*** Opening of SUPPLIED DATA ***

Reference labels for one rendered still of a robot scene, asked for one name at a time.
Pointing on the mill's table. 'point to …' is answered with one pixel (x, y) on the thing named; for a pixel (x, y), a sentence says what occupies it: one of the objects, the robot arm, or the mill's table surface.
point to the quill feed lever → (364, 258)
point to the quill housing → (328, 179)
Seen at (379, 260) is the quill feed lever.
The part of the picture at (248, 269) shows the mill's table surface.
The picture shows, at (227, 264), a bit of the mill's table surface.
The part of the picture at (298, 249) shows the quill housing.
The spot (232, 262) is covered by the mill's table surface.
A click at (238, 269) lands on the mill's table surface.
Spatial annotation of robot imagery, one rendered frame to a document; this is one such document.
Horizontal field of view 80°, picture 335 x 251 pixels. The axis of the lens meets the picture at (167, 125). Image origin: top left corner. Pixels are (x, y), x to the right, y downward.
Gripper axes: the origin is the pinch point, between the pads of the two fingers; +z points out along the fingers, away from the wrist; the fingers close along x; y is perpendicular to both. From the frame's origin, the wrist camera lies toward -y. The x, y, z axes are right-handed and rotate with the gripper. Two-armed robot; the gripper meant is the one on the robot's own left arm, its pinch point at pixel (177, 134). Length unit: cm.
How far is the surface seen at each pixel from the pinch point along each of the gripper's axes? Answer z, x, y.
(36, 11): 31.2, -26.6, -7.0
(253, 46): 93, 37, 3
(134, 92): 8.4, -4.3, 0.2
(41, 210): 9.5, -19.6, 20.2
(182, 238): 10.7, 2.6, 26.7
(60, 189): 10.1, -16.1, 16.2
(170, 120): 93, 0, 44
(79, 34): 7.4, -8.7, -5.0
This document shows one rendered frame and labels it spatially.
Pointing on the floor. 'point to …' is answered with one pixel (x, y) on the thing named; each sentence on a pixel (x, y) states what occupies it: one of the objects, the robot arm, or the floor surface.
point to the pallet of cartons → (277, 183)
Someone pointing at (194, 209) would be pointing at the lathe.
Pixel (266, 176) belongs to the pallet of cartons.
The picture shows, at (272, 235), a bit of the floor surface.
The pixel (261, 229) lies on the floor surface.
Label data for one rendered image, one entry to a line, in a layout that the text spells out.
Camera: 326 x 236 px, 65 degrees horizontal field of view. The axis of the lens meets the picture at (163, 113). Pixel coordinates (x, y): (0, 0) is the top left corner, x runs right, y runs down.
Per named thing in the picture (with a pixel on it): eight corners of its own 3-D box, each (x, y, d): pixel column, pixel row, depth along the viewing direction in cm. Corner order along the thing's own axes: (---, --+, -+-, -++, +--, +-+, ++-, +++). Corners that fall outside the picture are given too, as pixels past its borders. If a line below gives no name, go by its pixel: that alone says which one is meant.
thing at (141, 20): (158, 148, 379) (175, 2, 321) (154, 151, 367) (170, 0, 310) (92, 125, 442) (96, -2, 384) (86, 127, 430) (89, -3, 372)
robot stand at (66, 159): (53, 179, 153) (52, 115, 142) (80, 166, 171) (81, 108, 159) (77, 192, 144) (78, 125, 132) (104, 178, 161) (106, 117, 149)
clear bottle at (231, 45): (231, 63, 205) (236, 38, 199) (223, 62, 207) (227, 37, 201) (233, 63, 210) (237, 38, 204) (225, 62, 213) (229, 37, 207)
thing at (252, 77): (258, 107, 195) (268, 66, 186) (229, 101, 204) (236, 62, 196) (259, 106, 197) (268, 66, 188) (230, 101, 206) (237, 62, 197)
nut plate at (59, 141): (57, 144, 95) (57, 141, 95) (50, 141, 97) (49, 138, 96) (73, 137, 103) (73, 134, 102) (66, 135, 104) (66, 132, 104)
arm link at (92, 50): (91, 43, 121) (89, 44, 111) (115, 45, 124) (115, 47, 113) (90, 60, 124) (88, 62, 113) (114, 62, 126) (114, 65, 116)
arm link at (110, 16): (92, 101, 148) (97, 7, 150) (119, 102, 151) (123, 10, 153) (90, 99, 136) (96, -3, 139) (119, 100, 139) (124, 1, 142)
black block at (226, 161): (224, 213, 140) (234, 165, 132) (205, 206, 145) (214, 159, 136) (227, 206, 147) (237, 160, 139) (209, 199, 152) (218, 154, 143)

*** Close of SUPPLIED DATA ***

Out of the data above, set down the lines from the one with "How far is the" to the one with "This document shows", both included, exactly as written and with no additions.

EXERCISE RESULT:
How far is the surface seen at each pixel from the pinch point along each of the gripper's axes? Answer z, x, y.
(36, 11): 31.2, -26.6, -7.0
(253, 46): 93, 37, 3
(134, 92): 8.4, -4.3, 0.2
(41, 210): 9.5, -19.6, 20.2
(182, 238): 10.7, 2.6, 26.7
(60, 189): 10.1, -16.1, 16.2
(170, 120): 93, 0, 44
(79, 34): 7.4, -8.7, -5.0
This document shows one rendered frame and labels it spatially.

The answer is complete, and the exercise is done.